How often do you find a new tag from an '80s graffiti writer? How often is it made of iron?
REVS is back.
Or maybe he never left. It is impossible to tell when the tag is a welded sculpture on a large rusted I-beam, or soldered on an oxidized chain link fence that rattles back and forth in the wind as city traffic rumbles by. Since this elusive graffiti artist doesn't do too much talking to the public about his work the small cold piece before you could potentially be years or even decades old by the time you discover it.
In 2010 we wrote about REVS for the Huffington Post in 10 Best Street Art Moments of the Decade:
"Fiercely reclusive Street Artist REVS surprises everyone following his arrest in 2000 by abandoning his practice of creating monumental roller tags on walls and instead makes dozens of metal sculptures. He installs them, mostly legally, around New York, including many in the Brooklyn neighborhood of Williamsburg, known for being an epicenter of Street Art growth in the early 2000s. REVS and his buddy COST are pointed to as inspiration by many of a new generation of Street Artists."
In 2014 we keep finding more of these sculptures, most of which look like they must have required permission, and we thought you'd like to see a few of them. Some say REVS, often written cleverly, other times cryptically, and variously under one of his other nom de plumes like Shiesta, Toots REVS or the more declarative Fuckin REVS.
Finding these metal REVS can be a little like discovering the Holy Grail for graffiti and Street Art photographers not just because they are hard to locate, but because of the stories people tell about the sheer number of times you saw his name rolled out in New York in the 1990s. Then there are the multiples and replications of photocopies he pasted around town with his running mate Cost that included a real phone number you could call -- an unheard of use of interactive elements long before the word "interactive" became associated with clicking a button or swiping a screen.
And what about the hundreds of real-life diary pages he painted in train tunnels then, each one a recounting of his life experiences, some posing existential questions. You can still see some of these mini-diatribes when the train stops mid-tunnel, scrawled in black aerosol across a primed white rectangle on a concrete wall two inches from your face as you glance out the window.
"REVS holds a special place in NYC graffiti lore for two reasons. For one there's his creative output, which is hard to beat: from writing on trains to painting highly visible rollers to wheatpasting the city in a first-of-its-kind campaign to almost completing an ambitious project to paint diary entries between every single stop in the NYC subway system to taking it to the next level and sculpting his name out of steel," says one of the most intrepid of today's graffiti photographers, Luna Park, who has published around 200 REVS photos on her Flickr page in the last decade.
She continues, "Combine that output with a devil-may-care reticence and a complete disdain for the mechanisms of the art market and you've got the makings of a legend."
That last part is notable in this time where a growing number of artists appear to be using the street to advance their fine art or commercial careers.
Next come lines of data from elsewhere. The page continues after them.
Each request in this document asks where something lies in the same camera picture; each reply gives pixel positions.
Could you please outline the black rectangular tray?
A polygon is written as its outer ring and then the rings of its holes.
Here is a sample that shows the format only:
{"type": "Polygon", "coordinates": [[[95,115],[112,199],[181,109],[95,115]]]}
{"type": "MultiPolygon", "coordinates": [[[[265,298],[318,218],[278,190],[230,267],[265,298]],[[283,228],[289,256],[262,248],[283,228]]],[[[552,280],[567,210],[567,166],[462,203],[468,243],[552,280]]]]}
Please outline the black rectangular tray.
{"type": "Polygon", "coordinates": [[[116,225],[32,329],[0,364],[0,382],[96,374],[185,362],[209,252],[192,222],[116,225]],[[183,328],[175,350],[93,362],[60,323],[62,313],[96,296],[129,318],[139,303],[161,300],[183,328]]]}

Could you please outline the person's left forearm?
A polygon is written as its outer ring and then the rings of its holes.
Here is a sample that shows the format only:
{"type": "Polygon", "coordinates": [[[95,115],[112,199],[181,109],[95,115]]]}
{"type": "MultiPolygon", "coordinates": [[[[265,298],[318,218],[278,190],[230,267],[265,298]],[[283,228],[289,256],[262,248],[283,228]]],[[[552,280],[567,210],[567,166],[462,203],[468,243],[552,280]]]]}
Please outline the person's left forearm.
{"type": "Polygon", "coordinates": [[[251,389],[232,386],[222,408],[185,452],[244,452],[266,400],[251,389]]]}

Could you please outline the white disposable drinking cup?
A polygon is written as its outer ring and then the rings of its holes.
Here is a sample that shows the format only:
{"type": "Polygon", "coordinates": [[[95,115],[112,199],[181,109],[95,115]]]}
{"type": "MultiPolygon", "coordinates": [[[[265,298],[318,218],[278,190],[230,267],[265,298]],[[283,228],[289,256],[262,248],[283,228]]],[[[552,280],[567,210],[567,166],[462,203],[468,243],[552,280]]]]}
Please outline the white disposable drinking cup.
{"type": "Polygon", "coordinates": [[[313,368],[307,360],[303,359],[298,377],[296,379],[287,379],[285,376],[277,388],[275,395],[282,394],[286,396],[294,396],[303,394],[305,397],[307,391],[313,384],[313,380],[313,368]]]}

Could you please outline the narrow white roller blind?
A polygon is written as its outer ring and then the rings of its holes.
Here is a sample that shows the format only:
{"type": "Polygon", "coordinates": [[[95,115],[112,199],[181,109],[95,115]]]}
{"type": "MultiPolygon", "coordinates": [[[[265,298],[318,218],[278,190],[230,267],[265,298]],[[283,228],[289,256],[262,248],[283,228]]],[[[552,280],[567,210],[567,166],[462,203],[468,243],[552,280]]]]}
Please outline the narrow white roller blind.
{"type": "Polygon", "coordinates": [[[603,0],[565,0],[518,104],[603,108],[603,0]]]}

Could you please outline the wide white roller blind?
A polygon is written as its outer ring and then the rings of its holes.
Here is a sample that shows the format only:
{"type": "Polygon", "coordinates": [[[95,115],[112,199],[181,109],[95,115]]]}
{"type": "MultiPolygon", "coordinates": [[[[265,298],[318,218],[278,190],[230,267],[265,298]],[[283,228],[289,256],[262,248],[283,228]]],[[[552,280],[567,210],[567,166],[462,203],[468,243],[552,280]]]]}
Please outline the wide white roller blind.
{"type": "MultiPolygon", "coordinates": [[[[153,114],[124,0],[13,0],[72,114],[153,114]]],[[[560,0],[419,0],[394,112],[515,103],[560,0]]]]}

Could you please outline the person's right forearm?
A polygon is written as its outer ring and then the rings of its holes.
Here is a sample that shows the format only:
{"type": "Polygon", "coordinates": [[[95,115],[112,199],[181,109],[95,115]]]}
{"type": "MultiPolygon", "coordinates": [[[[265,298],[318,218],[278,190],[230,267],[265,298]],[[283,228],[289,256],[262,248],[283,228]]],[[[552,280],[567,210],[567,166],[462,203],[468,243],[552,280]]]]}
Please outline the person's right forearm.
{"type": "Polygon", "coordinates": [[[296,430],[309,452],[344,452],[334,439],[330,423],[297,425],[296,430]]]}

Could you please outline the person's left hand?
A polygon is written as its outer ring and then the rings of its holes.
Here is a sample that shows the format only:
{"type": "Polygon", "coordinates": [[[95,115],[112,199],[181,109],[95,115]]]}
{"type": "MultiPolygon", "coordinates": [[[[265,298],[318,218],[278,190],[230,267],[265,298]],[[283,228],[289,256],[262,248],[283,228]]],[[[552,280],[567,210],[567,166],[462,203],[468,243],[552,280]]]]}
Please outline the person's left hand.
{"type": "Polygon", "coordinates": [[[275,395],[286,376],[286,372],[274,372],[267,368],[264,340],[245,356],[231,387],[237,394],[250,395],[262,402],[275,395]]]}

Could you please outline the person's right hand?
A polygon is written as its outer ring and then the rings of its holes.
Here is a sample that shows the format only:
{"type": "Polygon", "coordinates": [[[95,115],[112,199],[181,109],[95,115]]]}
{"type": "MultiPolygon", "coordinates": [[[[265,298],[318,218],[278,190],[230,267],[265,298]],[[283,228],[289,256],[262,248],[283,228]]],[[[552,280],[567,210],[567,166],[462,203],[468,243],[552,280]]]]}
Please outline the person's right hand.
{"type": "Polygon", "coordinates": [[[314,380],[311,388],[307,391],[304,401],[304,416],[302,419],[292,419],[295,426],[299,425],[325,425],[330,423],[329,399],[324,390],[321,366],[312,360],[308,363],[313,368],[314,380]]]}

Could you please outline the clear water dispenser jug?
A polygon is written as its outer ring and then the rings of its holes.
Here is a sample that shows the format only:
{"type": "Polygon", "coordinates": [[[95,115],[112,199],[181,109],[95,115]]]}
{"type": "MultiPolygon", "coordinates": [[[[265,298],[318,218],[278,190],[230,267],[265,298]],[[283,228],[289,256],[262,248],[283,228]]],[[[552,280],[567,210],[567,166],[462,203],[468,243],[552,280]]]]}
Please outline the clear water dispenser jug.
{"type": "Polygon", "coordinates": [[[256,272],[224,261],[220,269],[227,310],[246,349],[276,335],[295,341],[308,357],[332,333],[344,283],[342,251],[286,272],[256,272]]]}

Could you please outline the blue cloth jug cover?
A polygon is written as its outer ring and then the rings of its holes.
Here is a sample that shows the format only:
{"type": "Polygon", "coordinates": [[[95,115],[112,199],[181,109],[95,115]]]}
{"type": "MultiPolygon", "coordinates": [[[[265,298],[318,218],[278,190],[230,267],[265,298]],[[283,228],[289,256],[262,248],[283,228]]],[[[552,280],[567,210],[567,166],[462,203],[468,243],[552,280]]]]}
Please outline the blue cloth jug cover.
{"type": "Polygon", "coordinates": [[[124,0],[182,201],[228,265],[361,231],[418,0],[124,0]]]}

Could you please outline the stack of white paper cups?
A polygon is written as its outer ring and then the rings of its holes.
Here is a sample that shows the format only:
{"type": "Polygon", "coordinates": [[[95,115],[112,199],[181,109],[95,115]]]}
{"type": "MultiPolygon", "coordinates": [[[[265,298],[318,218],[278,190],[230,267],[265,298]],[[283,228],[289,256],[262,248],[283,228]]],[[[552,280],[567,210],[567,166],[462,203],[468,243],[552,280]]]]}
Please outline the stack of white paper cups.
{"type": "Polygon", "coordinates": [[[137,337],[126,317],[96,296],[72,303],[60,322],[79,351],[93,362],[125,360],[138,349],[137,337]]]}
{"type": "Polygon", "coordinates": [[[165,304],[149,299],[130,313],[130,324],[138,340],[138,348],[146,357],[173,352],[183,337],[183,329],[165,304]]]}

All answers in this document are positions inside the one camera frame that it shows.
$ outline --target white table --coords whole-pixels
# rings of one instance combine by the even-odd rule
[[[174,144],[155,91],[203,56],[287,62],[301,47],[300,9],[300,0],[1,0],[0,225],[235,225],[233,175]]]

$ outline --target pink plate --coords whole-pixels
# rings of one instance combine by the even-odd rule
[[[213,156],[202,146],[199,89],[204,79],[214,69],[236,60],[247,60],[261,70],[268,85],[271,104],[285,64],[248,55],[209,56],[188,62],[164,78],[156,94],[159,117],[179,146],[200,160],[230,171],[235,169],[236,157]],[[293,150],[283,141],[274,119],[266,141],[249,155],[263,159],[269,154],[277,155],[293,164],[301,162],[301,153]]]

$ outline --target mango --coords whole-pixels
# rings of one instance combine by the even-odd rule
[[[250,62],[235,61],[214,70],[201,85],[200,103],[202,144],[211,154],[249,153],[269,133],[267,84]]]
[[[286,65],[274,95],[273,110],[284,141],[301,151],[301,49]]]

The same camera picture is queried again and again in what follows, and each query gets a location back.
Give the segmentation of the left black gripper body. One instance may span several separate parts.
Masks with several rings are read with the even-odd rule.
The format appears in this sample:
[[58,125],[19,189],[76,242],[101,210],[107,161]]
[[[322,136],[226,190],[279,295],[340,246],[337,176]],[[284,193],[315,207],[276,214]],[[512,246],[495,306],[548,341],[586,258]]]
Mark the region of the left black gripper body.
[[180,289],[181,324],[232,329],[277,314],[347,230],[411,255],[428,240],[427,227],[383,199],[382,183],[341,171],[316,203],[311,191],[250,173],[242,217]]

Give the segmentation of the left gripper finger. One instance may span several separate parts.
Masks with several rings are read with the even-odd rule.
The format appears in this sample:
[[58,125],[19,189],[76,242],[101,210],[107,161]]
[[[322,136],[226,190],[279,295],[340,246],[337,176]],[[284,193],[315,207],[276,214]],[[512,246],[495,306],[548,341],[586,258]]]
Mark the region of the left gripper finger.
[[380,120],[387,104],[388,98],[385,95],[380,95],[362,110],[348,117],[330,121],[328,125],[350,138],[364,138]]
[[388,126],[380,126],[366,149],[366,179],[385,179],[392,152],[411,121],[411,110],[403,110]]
REVS has done very little to capitalize on his work on the street publicly and is quoted in interviews as having a deep aversion to commercializing his work. Nonetheless, as the marketing mavens like to say, Brand REVS continues to strengthen and photographers are not the only people hunting for stuff by the man of steel.
"Given the propensity for REVS sculptural work to be stolen - and unfortunately there has been a lot of that recently - for his most loyal fans, locations of REVS pieces are closely guarded secrets," says Ms. Park.
Ironic then, that for some urban art fans this work is far more important than that of, say, the British Street Artist Banksy, who alerts the world using the Internet and social media as soon as a new piece is up, sometimes with hints about location.
"He's the greatest living graffiti artist," Jake Dobkin of The Gothamist was recently quoted saying, "You know how some people feel about Springsteen or Bob Dylan? That's who Revs is for New York graffiti enthusiasts."
Our beat is Street Art, so we'll trust Jake about this, but as a stylistic and creative lynchpin between graffiti and what would eventually be widely called Street Art, no one is questioning REVS steely staying power.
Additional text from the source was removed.